Williams called Georges a “good Christian woman,” who was doing the right thing by taking Sierra in.

But by Monday night, Georges said she couldn’t allow Sierra to stay in her one bedroom Fort Lauderdale home.

“I’m not involved in this at all anymore, she said. “I’m a servant of God, but no one told me what this was all about. I don’t want anyone to trick me.”

The 62-year old office janitor, who speaks Haitian Creole and very little English, told a reporter Monday that she didn’t ask a tearful Menendez any questions.

She said she met Menendez three times before in recent months. Menendez’s son and her grandson were longtime friends, she said.

When the two women talked, Menendez pleaded with Georges to let her daughter live with her upon release from jail, saying only that Sierra is not guilty of “the accusation.”

Georges, who calls herself devoutly Christian , thought she’d simply provide a place to stay for the young woman because “it’s the Christian thing to do.”

On Monday evening, Georges told a Miami Herald reporter she did not know why Sierra was behind bars. When told Sierra was facing child neglect charges, Georges said “Oh my God! Oh my God!

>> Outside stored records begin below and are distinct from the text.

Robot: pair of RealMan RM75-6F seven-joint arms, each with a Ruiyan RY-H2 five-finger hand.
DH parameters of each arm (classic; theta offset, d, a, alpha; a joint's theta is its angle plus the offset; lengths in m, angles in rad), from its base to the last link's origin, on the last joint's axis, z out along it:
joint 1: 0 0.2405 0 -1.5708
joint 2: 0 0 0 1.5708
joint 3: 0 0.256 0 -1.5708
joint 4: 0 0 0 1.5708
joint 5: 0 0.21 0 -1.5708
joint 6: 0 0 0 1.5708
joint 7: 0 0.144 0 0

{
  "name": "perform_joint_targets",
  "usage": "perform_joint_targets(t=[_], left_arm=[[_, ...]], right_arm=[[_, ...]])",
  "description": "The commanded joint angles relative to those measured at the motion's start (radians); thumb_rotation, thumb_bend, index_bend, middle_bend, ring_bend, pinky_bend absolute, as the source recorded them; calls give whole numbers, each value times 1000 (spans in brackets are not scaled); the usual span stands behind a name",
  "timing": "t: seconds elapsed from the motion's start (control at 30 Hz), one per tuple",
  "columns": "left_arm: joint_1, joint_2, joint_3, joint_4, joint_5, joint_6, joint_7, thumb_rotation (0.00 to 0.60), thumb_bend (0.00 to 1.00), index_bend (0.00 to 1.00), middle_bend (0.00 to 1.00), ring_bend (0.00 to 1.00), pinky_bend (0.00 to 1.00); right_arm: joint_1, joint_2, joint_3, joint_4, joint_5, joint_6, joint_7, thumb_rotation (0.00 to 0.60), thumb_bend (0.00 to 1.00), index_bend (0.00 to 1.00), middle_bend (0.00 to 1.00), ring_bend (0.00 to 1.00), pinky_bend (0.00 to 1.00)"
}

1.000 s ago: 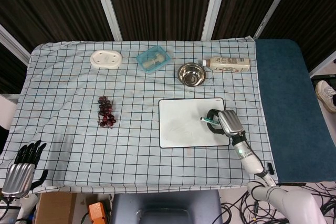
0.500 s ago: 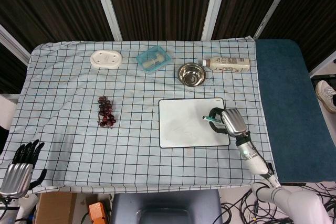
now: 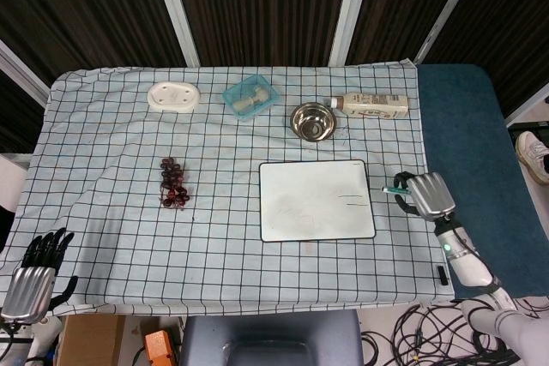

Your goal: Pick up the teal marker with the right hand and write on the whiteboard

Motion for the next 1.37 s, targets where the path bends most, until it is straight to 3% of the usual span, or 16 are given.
perform_joint_targets(t=[0.03,0.17,0.33,0.57,0.7,0.77,0.87,0.97,1.07,1.13,1.37], left_arm=[[-3,-1,-1,-5,-4,-7,8,600,385,0,0,0,58],[-3,0,-4,-17,-12,-14,22,600,385,0,0,0,57],[-3,1,-4,-19,-11,-14,22,600,385,0,0,0,57],[8,4,-2,-17,-4,13,9,600,386,0,0,0,57],[26,12,-7,-23,-1,54,-8,600,386,0,0,0,57],[44,25,-12,-46,-11,81,-4,600,386,0,0,0,57],[81,54,-22,-123,-42,120,27,600,386,0,0,0,52],[109,68,-26,-183,-48,164,71,600,386,0,0,0,45],[129,79,-10,-215,-26,192,107,600,387,0,0,0,39],[136,82,-1,-218,-5,209,115,600,387,0,0,0,37],[146,80,10,-210,32,229,108,600,386,0,0,0,38]], right_arm=[[-8,-11,-30,65,5,-78,-17,600,332,852,697,625,716],[-6,-39,-64,142,-14,-144,-24,600,328,589,518,480,630],[-10,-21,-82,132,-28,-169,-13,600,328,282,325,318,541],[-45,72,-83,-17,-33,-106,-25,600,326,96,213,235,494],[-101,180,-65,-214,-31,28,-75,600,306,32,173,205,479],[-157,260,-52,-376,-17,127,-133,600,302,22,162,201,475],[-280,413,-64,-689,30,266,-335,600,302,2,64,116,364],[-416,501,-94,-918,62,435,-558,600,302,0,9,46,226],[-497,492,-118,-936,20,546,-567,600,301,0,5,36,173],[-507,504,-137,-936,1,535,-572,600,300,0,4,25,153],[-513,521,-121,-954,-11,507,-553,600,300,0,2,20,150]])
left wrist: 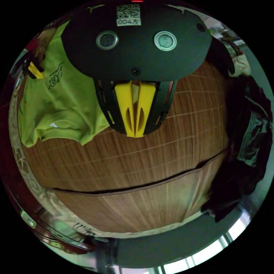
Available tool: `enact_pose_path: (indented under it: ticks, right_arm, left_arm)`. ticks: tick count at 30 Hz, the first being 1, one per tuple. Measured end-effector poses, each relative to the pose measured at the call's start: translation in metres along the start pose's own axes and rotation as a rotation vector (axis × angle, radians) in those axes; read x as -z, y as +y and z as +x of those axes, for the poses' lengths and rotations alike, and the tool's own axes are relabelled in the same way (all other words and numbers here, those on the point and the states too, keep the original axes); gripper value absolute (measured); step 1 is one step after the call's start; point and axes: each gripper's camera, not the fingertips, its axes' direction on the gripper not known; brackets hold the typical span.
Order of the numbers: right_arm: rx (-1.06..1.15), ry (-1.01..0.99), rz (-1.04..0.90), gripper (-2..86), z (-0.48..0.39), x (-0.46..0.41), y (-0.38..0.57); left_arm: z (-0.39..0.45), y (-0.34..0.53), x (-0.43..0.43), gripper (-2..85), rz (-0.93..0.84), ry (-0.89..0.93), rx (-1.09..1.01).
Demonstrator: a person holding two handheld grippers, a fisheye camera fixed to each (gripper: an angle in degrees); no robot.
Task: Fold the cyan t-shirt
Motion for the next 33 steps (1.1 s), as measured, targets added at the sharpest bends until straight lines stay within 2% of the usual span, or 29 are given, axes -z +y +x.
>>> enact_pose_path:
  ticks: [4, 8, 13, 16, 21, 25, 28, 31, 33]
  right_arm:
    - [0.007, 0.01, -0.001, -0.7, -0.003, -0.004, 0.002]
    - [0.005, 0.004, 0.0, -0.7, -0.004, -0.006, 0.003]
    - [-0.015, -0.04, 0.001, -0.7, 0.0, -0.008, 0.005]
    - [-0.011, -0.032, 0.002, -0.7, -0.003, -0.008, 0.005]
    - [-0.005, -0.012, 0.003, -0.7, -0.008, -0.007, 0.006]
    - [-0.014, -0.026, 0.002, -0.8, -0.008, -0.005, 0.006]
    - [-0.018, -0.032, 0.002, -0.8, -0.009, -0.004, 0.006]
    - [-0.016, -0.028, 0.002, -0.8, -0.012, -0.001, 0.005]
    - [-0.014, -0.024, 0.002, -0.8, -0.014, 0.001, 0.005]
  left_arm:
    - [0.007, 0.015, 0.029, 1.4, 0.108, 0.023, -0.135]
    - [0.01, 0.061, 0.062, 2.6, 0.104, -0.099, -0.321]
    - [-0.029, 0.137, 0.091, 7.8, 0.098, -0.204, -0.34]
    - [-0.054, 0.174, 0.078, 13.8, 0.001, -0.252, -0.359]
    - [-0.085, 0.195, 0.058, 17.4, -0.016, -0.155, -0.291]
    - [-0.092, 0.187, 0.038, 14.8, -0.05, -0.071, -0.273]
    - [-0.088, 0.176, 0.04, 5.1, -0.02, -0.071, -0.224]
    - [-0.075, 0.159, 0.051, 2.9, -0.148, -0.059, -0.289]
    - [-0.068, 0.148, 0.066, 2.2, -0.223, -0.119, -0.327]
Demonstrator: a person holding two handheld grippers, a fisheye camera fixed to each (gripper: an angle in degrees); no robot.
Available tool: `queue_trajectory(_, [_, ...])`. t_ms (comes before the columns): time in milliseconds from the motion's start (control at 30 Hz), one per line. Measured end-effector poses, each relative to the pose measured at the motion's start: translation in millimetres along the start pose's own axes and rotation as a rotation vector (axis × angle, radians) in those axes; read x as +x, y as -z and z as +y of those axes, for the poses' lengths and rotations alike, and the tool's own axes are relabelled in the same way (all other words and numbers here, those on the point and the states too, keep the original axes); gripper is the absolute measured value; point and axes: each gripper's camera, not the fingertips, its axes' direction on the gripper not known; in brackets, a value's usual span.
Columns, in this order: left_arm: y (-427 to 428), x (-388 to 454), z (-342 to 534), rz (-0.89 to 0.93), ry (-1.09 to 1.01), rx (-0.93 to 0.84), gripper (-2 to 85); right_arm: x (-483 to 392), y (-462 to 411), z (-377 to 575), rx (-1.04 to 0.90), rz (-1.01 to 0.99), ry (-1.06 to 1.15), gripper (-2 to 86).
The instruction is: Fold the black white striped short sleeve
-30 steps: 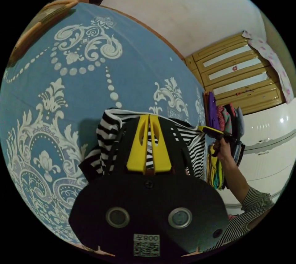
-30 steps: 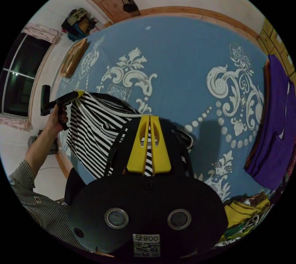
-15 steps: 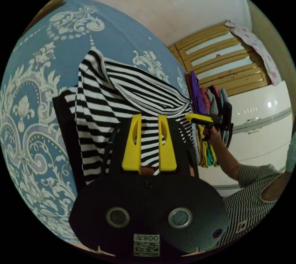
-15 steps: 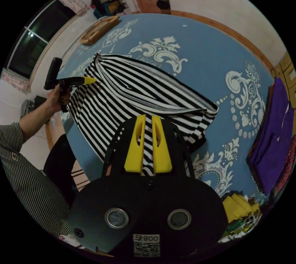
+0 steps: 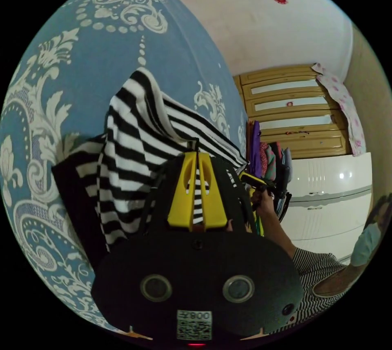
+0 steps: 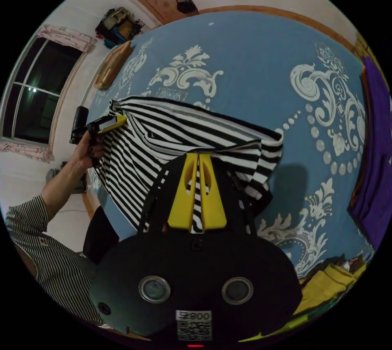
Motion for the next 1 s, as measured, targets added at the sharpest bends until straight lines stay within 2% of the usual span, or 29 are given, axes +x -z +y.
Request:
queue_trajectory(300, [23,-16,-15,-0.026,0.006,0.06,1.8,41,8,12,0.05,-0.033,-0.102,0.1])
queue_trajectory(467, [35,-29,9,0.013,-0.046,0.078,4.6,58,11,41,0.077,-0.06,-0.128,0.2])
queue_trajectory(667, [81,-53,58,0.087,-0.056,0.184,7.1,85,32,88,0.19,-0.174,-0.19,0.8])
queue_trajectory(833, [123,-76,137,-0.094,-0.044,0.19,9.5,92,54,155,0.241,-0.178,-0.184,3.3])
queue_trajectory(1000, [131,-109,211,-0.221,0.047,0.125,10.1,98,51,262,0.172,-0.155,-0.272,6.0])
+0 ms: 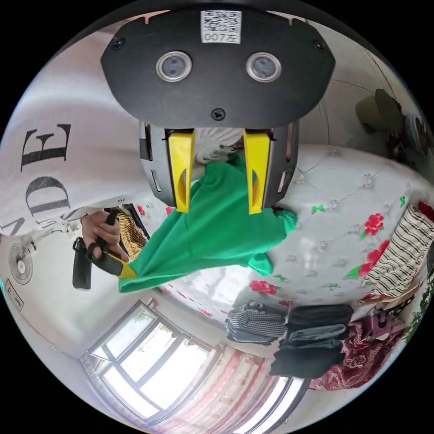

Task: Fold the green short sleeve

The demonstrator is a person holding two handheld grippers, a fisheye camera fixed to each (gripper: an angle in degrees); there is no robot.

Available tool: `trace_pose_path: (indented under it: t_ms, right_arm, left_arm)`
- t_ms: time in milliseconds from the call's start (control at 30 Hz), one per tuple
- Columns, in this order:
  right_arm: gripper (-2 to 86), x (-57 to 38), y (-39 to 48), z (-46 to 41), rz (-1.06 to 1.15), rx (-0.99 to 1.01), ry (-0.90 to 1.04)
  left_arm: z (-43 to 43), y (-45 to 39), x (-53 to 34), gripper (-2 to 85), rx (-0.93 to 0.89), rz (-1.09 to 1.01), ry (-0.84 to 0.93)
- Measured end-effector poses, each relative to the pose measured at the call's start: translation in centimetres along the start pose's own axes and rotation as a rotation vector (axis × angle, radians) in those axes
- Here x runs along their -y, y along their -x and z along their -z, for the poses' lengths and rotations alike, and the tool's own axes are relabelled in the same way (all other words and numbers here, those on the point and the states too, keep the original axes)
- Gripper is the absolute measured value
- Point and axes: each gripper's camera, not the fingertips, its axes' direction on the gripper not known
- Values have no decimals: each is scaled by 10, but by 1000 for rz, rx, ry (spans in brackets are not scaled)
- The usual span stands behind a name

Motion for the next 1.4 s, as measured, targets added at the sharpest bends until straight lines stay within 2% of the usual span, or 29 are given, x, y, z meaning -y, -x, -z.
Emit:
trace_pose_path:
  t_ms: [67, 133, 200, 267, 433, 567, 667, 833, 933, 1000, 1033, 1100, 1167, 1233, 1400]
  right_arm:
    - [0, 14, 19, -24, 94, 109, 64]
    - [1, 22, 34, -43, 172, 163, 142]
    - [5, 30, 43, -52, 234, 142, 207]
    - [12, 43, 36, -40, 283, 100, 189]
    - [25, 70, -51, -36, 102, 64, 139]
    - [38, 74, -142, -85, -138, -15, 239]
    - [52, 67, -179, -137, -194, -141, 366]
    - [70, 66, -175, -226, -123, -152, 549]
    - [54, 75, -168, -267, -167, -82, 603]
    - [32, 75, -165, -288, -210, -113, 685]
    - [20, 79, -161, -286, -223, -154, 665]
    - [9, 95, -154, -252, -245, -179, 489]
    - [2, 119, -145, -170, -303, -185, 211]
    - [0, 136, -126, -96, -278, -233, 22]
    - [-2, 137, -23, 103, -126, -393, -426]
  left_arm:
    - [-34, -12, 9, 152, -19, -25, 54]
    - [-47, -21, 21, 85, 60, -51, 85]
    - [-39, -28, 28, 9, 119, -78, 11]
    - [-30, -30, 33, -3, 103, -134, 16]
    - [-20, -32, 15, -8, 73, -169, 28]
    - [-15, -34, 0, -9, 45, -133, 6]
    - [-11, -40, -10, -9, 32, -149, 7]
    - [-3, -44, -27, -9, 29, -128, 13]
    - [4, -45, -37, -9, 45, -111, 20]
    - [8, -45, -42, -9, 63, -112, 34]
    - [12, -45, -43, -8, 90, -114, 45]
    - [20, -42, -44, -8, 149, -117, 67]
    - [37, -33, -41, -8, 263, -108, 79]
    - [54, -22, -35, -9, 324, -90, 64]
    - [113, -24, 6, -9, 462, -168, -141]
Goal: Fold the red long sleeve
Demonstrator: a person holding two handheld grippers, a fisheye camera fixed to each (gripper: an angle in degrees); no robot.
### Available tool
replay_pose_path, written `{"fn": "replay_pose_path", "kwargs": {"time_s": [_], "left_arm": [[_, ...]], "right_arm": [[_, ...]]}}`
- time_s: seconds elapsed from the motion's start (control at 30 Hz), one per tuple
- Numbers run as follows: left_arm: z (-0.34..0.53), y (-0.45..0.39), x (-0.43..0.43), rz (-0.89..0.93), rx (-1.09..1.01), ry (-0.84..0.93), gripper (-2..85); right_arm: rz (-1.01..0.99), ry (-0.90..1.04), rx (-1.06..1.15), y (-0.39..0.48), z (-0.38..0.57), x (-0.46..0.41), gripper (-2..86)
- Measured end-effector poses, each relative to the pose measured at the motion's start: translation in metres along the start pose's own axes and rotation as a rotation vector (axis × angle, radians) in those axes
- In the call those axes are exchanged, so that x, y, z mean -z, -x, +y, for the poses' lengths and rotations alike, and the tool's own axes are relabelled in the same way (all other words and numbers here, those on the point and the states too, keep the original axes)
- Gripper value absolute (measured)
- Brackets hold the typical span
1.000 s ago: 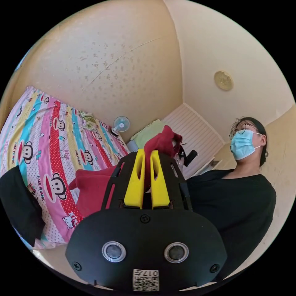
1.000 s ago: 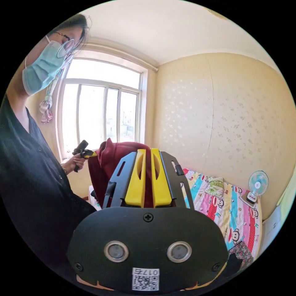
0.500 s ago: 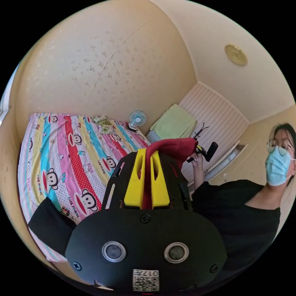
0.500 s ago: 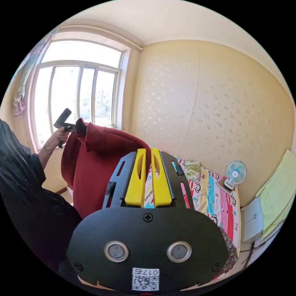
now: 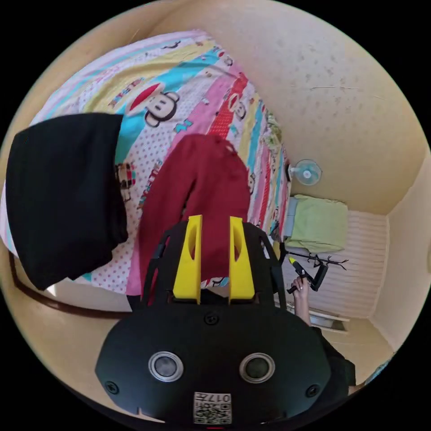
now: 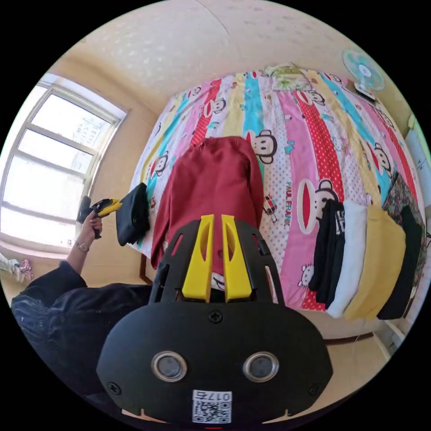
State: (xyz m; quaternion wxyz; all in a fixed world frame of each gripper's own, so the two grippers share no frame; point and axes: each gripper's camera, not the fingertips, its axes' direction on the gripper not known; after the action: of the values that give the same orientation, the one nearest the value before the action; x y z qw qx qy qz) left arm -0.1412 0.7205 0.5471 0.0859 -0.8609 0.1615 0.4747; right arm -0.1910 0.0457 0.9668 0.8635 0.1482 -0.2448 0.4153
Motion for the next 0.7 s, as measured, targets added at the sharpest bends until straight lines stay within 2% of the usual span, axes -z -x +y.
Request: {"fn": "replay_pose_path", "kwargs": {"time_s": [0.07,0.2,0.27,0.37,0.47,0.5,0.63,0.67,0.7], "left_arm": [[0.015,0.062,-0.028,-0.045,0.115,0.107,12.2],[0.030,0.120,-0.046,-0.097,0.208,0.154,14.4],[0.026,0.138,-0.068,-0.091,0.196,0.252,15.5],[0.018,0.149,-0.094,-0.161,0.177,0.402,11.3],[0.000,0.150,-0.074,-0.164,0.165,0.430,6.8],[-0.004,0.146,-0.062,-0.176,0.148,0.399,5.9],[-0.003,0.097,0.085,-0.328,-0.054,-0.022,4.9],[0.004,0.092,0.136,-0.350,-0.048,-0.167,5.1],[0.008,0.094,0.160,-0.348,-0.032,-0.234,5.2]], "right_arm": [[-0.002,0.118,-0.139,-0.044,0.042,-0.017,2.7],[-0.064,0.134,-0.330,-0.093,0.087,0.003,2.7],[-0.060,0.149,-0.413,-0.114,0.096,0.021,2.7],[-0.047,0.169,-0.464,-0.129,0.090,0.041,2.7],[-0.019,0.194,-0.475,-0.134,0.077,0.054,2.5],[-0.014,0.201,-0.473,-0.134,0.075,0.056,2.5],[0.009,0.233,-0.446,-0.135,0.065,0.068,2.6],[0.020,0.242,-0.444,-0.136,0.065,0.072,2.6],[0.025,0.247,-0.443,-0.138,0.065,0.073,2.7]]}}
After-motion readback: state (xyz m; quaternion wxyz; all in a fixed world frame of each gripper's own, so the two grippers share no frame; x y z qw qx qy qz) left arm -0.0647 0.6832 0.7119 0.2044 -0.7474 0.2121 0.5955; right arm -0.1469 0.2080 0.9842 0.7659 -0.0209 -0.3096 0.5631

No, God no!”

But Sierra’s attorney says Georges knew what the case was about.

“First of all, for her to say she does not know what the case is about is untrue because I discussed it with her before she went to court,” Williams said.

Georges had to use a Creole translator in Monday’s court proceedings.

Menendez told a reporter Monday that there was a miscommunication where Georges initially thought Sierra had already given birth, but she thought that was cleared up before the court hearing.

“Her English is a barrier,” said Menendez.

As far as not knowing about her daughter’s case, Menendez said she did not go into details, assuming Georges already knew from media reports.

“It’s not like it was a secret,” she said.

Menendez said she or other family members are willing to provide a home for Sierra if Georges backs out.

“I have been supporting my daughter from day one, I’d rather her be with me than anyone else if the court will allow it,” Menendez said. “She’s been through a lot. I want to be there for her."

Menendez said she wanted her daughter to live with her all along, but Sierra’s attorney discouraged that because of a pending Department of Children and Family investigation into Menendez’ background.

Williams blames the media for Georges’ change of heart.

“Her second thoughts can be attributed to the intense media scrutiny she’s gotten since this morning,” Williams said.

Criminal Defense Attorney Michael Catalano said Monday that it is within Georges rights to change her mind.

“There is no law against that woman changing her mind as long as she has always told the truth to the judge,” he said.

The Broward Sheriff’s Office website shows Sierra, who was being held on a $100,000 bond, still jailed Monday night. It was not clear what the next step would be.

“Until I have a chance to speak to the woman myself, I can’t predict what’s going to happen,” Williams said. “I’m getting all of this second hand.”